Laminopathies : maladies rares, grands défis : Temps forts du 5 e Congrès international des laminopathies

Abstract

Le 5 e Congrès international des laminopathies s’est tenu du 21 au 23 mai 2025 sur le campus historique des Cordeliers de Sorbonne Université à Paris. Cet événement a réuni une communauté dynamique et interdisciplinaire comprenant des cliniciens, des généticiens, des chercheurs, des représentants de l’industrie et des associations de patients, venus de toute l’Europe et d’ailleurs. Le congrès a servi de plateforme interactive pour partager les dernières découvertes et avancées cliniques dans l’étude des laminopathies, un groupe hétérogène de maladies rares et héréditaires causées par des mutations dans les gènes codant les protéines de l’enveloppe nucléaire, en particulier le gène LMNA . En raison de leur nature multisystémique et de leur rareté, les laminopathies représentent des défis majeurs en matière de diagnostic et de prise en charge, soulignant l’importance des approches multidisciplinaires et de collaborations internationales. Pendant trois jours, le congrès a proposé un programme scientifique complet favorisant l’échange de connaissances entre les acteurs de la recherche fondamentale, de la pratique clinique et de la médecine translationnelle. Ce rapport présente une synthèse des avancées scientifiques les plus marquantes, des stratégies thérapeutiques émergentes et souligne l’intégration croissante de la perspective des patients, un fil conducteur tout au long du congrès, qui reflète une évolution vers une recherche et des soins centrés sur le patient dans le domaine des maladies rares.

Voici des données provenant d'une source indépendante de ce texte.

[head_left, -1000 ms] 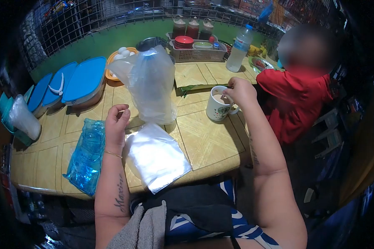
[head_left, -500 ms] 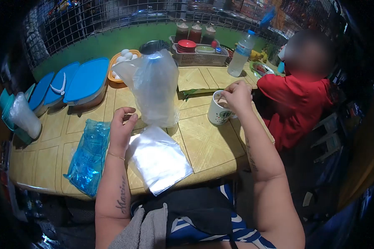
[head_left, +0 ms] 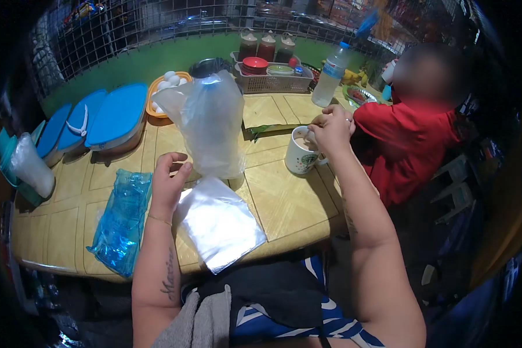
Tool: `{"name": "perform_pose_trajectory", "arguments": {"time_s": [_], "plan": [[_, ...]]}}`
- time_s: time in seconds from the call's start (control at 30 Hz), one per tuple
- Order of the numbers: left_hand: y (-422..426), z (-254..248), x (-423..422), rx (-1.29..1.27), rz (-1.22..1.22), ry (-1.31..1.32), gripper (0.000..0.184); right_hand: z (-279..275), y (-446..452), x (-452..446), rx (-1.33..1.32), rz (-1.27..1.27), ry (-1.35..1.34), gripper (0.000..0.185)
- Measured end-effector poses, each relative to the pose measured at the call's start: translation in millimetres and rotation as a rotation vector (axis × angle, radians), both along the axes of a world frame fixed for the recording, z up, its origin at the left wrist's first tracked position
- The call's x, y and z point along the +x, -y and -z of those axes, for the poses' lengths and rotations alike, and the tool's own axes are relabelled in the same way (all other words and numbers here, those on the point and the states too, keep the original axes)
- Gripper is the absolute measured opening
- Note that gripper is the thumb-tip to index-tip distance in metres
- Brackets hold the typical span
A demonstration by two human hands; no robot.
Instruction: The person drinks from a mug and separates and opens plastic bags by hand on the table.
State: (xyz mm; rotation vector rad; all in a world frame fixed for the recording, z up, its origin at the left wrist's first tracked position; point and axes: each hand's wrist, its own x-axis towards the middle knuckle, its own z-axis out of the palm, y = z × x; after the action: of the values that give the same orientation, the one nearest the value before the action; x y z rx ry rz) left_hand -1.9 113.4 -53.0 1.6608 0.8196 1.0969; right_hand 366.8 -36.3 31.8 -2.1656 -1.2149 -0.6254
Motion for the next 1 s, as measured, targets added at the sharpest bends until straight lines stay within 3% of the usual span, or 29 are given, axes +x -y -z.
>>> {"name": "perform_pose_trajectory", "arguments": {"time_s": [0.17,0.27,0.37,0.47,0.6,0.73,0.83,0.93,1.0], "plan": [[-3,2,-3,-0.018,-0.011,0.020,0.029,18,-2,10,-0.005,-0.141,-0.328,0.019],[-2,3,-1,0.000,-0.020,-0.015,0.029,-7,12,3,-0.229,0.014,-0.360,0.019],[2,-2,1,0.022,-0.004,-0.037,0.029,-15,15,1,-0.141,0.138,-0.013,0.017],[-1,2,0,0.047,-0.018,-0.041,0.029,-9,6,-5,-0.016,0.095,-0.004,0.015],[-2,0,-3,-0.005,-0.041,-0.008,0.027,10,-2,-7,0.069,-0.109,-0.279,0.017],[1,-5,-4,-0.044,-0.090,0.001,0.025,1,14,-9,-0.137,-0.092,-0.373,0.016],[1,-6,-1,-0.052,-0.114,-0.029,0.022,-13,22,-14,-0.157,0.143,-0.090,0.017],[-1,-3,-2,-0.059,-0.116,-0.059,0.021,0,13,-9,0.012,0.147,-0.020,0.016],[-3,-3,-4,-0.072,-0.117,-0.055,0.021,10,8,-7,0.096,0.031,-0.144,0.015]]}}
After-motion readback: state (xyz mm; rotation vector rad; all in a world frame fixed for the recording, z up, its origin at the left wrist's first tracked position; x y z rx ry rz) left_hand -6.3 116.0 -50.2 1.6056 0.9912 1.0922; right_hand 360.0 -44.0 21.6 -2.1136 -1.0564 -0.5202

The 5 th International Meeting on Laminopathies was held from May 21 to 23, 2025, at the historic Cordeliers Campus of Sorbonne University in Paris, France. This highly anticipated event brought together a vibrant and interdisciplinary community including clinicians, geneticists, researchers, industry representatives, and patient advocates from across Europe and beyond. The conference served as a dynamic platform for sharing the latest discoveries and clinical advances in the study of laminopathies, a heterogeneous group of rare, inherited diseases caused by mutations in genes encoding nuclear envelope proteins, most notably LMNA. Given their multisystemic nature and rarity, laminopathies pose significant challenges for both diagnosis and management, underscoring the importance of multidisciplinary approaches and international collaborations. Over the course of three days, the meeting featured a comprehensive scientific program promoting the exchange of knowledge between stakeholders in basic research, clinical practice, and translational medicine. This report provides a summary of the most impactful scientific insights, emerging therapeutic strategies, and highlights the increasing integration of the patient perspective, a key theme that ran throughout the meeting and reflects a broader movement toward patient-centered rare disease research and care.